Conventional framing
The concept of affordance originates in ecological psychology, where it refers to the actionable possibilities that the environment offers to an organism. These possibilities are not reducible to objective physical properties alone, nor to subjective perception, but are defined in relation to the organism’s capabilities. For example, a surface may afford walking for one organism but not for another, depending on its morphology and behaviour.
APS reframing
APS retains the relational insight of the original concept but situates affordances within viability-oriented, constraint-closed organisation. An affordance is not simply an available action possibility, but a viability-relevant relation that can be incorporated into the system’s ongoing regulation of its own persistence.

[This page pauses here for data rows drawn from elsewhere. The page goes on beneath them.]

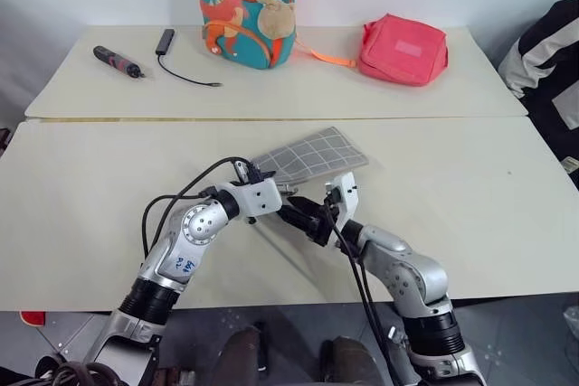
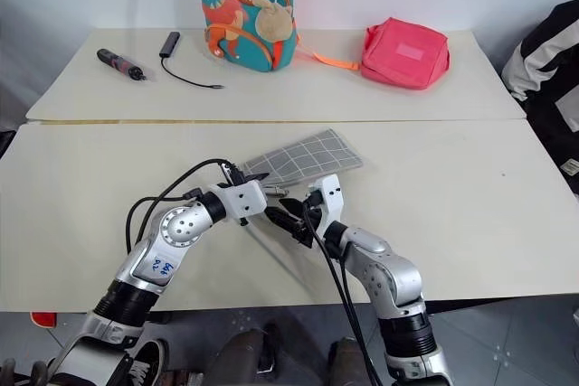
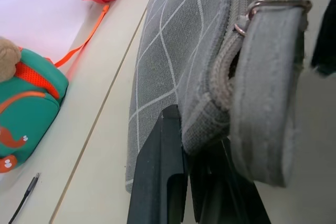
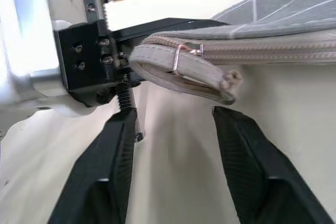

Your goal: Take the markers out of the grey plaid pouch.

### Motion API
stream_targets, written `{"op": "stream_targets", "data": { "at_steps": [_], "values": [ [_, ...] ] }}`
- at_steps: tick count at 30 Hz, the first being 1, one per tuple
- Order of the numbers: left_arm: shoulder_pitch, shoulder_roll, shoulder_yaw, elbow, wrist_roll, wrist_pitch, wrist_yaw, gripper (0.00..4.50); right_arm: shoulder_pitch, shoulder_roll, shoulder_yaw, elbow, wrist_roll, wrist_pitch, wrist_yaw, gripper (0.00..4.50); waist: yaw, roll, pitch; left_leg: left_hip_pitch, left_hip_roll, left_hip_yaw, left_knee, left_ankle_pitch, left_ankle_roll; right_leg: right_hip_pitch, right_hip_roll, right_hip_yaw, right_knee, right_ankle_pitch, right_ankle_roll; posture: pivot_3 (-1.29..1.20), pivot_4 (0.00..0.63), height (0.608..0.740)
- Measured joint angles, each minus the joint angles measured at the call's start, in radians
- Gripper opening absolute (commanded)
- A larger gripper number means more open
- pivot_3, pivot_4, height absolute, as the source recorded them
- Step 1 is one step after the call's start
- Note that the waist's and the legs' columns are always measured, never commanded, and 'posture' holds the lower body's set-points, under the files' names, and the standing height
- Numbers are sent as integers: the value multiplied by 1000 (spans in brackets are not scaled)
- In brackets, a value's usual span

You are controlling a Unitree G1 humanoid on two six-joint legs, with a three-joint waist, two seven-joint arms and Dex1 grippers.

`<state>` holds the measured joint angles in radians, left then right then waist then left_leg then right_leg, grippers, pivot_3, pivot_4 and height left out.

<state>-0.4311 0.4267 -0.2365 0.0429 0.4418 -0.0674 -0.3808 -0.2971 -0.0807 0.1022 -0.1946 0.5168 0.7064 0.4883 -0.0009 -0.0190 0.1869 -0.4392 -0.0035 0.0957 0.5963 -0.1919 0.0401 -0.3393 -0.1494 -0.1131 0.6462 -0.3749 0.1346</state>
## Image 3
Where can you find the white sheet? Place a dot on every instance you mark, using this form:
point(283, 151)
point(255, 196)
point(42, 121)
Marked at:
point(39, 3)

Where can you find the grey plaid zipper pouch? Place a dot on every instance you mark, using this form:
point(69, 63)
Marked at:
point(170, 37)

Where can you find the brown plush toy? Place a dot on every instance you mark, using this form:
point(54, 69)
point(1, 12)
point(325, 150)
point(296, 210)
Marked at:
point(6, 58)

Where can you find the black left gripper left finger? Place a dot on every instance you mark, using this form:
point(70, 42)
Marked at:
point(157, 171)

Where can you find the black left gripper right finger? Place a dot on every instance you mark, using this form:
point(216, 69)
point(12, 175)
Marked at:
point(220, 197)

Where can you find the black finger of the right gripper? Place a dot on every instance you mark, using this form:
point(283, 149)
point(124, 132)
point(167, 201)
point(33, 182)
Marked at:
point(325, 37)

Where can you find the green dinosaur backpack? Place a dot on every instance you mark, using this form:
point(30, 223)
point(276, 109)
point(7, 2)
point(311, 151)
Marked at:
point(29, 108)

This reframing emphasises that affordances are:
- Relational rather than intrinsic properties of objects
- Dependent on the organisation and current state of the system
- Defined by their contribution to sustaining or undermining viability
- Realised through incorporation into constraint-closed processes
In this sense, affordances are the bridge between environmental structure and biological function. They specify what aspects of the environment are usable within the system’s organisation and how those aspects can be taken up into ongoing activity.
Affordances therefore mediate the transition from physical constraint to biological significance. Through coupling, environmental features become available as affordances; through their integration into organisation, they become functionally effective.
Key Point
Affordances define what is biologically usable—the relational possibilities through which viability-oriented systems sustain their organisation.